Genetic safety evaluation of allogeneic bone marrow mesenchymal stem cells in hosts following traumatic brain injury
10.3760/cma.j.cn.115354-20230307-00127
- VernacularTitle:同种异体骨髓间充质干细胞移植治疗创伤性脑损伤的遗传安全性评估
- Author:
Sixian HUANG
1
;
Zhiming FENG
;
Yu XIE
;
Xiaoxiong ZOU
;
Kunlin LIU
;
Shiting HUA
;
Cong LI
;
Yuxi ZOU
;
Yingqian CAI
;
Yanping TANG
;
Xiaodan JIANG
Author Information
1. 南方医科大学珠江医院神经外科中心,国家临床重点专科,脑血管病诊断与治疗教育部工程研究中心,广东省普通高校脑功能修复与再生重点实验室,广东神经外科研究所,广州 510282
- Keywords:
Bone-derived mesenchymal stem cell;
Traumatic brain injury;
Microglia;
Genetic safety
- From:
Chinese Journal of Neuromedicine
2023;22(6):575-584
- CountryChina
- Language:Chinese
-
Abstract:
Objective:To investigate the genetic safety of allogeneic bone marrow mesenchymal stem cells (BMSCs) transplantation in traumatic brain injury (TBI).Methods:(1) In vivo experiment: BMSCs from male SD rats were isolated and cultured. Moderate TBI models were prepared by implanting and fixing micro-drug injection cannula into the left ventricle of 12 female SD rats, and 3 d after that, striking the right cerebral cortex of the rats with pneumatic precision percussion device was performed. Four h, and 3, 6, 9, and 12 d after modeling, TBI rats were given a single/multiple BMSCs infusion (2.5×10 5/time, total volume 10 μL) by cannula; 48 and 72 h, and 10 and 14 d after modeling, brain tissues of TBI rats (3 at each time point) were prepared into paraffin specimens.
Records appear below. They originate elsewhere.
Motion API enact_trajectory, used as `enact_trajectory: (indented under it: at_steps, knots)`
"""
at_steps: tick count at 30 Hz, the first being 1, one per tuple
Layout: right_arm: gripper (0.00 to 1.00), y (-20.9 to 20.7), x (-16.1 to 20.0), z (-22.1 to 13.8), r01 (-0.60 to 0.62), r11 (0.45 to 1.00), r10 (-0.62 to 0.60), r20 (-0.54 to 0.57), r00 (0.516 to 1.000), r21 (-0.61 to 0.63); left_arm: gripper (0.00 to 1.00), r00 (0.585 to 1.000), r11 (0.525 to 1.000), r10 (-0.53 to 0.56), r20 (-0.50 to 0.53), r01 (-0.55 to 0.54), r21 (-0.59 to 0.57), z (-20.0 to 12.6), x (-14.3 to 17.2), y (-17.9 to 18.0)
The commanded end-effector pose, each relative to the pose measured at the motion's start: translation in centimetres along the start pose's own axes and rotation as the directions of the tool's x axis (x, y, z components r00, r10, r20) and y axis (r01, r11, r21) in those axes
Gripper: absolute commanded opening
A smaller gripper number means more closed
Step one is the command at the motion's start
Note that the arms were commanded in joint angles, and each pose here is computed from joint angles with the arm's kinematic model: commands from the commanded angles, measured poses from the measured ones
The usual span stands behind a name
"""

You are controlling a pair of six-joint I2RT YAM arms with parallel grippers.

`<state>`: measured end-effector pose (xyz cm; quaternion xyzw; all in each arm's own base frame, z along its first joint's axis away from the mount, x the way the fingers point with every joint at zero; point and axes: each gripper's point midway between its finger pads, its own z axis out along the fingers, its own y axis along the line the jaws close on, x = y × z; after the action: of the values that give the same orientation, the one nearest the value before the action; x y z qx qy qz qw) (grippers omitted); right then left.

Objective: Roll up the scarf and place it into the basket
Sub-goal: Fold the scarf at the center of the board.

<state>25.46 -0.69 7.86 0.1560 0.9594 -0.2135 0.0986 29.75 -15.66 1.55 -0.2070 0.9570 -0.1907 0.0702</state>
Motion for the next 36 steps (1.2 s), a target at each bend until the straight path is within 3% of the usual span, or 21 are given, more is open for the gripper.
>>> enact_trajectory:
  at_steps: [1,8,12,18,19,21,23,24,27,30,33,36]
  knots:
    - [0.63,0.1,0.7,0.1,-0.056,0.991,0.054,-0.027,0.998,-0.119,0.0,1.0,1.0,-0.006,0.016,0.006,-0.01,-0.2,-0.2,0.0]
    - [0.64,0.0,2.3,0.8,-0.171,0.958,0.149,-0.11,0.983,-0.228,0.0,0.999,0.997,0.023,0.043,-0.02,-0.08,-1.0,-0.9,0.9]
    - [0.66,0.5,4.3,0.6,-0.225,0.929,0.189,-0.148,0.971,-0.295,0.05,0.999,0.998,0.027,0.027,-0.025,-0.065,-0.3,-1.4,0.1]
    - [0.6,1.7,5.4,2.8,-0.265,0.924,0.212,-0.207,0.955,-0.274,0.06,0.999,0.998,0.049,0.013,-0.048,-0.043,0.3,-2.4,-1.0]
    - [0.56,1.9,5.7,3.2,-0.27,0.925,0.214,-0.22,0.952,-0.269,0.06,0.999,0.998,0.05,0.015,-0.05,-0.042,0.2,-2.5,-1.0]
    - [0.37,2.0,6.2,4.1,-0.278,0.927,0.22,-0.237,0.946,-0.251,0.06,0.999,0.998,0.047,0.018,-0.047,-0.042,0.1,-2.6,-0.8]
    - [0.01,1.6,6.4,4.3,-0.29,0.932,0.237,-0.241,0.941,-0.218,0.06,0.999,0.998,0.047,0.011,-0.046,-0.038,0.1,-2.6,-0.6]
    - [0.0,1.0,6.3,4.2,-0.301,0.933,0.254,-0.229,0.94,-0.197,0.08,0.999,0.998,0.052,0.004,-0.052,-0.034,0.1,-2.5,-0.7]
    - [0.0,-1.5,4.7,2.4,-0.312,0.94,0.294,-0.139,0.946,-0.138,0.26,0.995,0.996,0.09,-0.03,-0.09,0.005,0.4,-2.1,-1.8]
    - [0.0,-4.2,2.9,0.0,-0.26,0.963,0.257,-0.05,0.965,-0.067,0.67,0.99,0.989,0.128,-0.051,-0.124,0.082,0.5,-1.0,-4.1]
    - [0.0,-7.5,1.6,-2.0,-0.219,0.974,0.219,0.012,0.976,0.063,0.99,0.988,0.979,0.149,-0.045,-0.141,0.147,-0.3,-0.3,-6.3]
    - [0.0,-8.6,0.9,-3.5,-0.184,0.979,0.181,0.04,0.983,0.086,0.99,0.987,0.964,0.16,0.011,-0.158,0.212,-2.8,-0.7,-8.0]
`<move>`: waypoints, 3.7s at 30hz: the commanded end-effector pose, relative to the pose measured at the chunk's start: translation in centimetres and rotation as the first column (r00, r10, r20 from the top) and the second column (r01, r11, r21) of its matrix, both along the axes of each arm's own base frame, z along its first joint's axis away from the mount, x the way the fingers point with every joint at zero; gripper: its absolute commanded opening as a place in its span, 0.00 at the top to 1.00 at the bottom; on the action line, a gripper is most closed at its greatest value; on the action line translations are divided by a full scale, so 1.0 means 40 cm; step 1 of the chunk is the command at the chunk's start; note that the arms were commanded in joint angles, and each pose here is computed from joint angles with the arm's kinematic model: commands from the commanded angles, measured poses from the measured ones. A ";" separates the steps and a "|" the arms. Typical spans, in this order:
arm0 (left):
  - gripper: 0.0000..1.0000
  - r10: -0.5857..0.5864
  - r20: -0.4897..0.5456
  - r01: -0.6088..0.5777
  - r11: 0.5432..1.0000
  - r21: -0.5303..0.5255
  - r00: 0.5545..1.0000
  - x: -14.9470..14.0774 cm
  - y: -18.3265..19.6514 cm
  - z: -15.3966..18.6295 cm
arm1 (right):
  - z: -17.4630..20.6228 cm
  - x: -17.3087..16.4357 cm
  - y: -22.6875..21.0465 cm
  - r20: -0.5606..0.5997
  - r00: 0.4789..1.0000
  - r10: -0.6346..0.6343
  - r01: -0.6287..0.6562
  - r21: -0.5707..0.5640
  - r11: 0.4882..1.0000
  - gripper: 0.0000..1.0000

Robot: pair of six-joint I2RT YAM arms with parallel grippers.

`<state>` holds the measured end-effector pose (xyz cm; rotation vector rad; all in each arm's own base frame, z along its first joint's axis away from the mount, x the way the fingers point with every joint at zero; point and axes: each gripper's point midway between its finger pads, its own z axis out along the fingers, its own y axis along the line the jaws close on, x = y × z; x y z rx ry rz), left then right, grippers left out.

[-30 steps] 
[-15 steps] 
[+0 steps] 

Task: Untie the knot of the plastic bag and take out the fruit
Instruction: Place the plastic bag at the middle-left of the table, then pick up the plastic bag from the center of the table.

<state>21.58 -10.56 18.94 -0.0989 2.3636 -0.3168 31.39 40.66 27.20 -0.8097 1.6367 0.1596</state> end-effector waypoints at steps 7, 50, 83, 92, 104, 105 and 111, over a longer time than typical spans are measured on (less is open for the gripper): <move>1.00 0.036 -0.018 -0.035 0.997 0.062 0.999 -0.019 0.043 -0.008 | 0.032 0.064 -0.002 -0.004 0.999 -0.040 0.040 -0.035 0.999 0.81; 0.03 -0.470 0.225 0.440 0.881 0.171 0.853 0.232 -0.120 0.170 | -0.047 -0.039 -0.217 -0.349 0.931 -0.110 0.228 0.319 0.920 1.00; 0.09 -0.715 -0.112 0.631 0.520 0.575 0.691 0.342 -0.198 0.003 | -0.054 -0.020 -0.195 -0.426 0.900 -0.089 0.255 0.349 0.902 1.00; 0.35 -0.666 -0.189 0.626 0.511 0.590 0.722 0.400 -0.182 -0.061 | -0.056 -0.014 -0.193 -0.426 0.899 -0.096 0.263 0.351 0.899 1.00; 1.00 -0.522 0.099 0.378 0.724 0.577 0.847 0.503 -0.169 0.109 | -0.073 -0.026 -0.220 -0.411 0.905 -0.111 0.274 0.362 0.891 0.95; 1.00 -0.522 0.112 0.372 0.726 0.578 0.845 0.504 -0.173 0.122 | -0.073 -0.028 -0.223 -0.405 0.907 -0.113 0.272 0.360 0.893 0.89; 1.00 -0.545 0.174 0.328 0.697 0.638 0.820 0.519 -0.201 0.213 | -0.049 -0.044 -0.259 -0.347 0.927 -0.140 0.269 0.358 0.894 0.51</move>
Immunofluorescent staining was used to detect the microglia activation, and RNAscope ? technology was used to detect the co-localization of astrocytes, neurons, microglia and transplanted BMSCs to observe whether the allogeneic BMSCs were integrated with the host brain cells after transplantation into TBI host. (2) In vitro experiment: the frozen and revived microglial cell line BV2 was transfected with green fluorescent protein (GFP)-positive lentiviral particles, and then, BMSCs prelabeled with pHrodo RED probe and BV2 cells pretreated with lipopolysaccharide were co-cultured in a certain ratio (BV2:BMSCs=1:1, 1:2, 2:1); after 36 and 72 h of co-culture, the phagocytosis between the 2 kinds of cells was observed under confocal fluorescence inverted microscope to observe the specific action forms of microglia on BMSCs. Results:(1) In vivo experiment: 48 and 72 h, and 10 and 14 d after modeling, no colocalization of transplanted BMSCs with astrocytes or neurons was found in paraffin sections of brain tissue in TBI rats; however, 10 and 14 d after modeling, microglia in TBI rats were obviously activated and migrated to the left lateral ventricle and choroid plexus, and co-localization of microglia with transplanted BMSCs was observed. (2) In vitro experiment: phagocytosis occurred after co-culture of BV2 cells at different proportions with BMSCs for 36 and 72 h. Conclusion:After transplantation, allogeneic BMSCs do not integrate with astrocytes or neurons of the TBI host, but they could be phagocytosed by microglia, indicating that allogeneic BMSCs transplantation for TBI is genetically safe.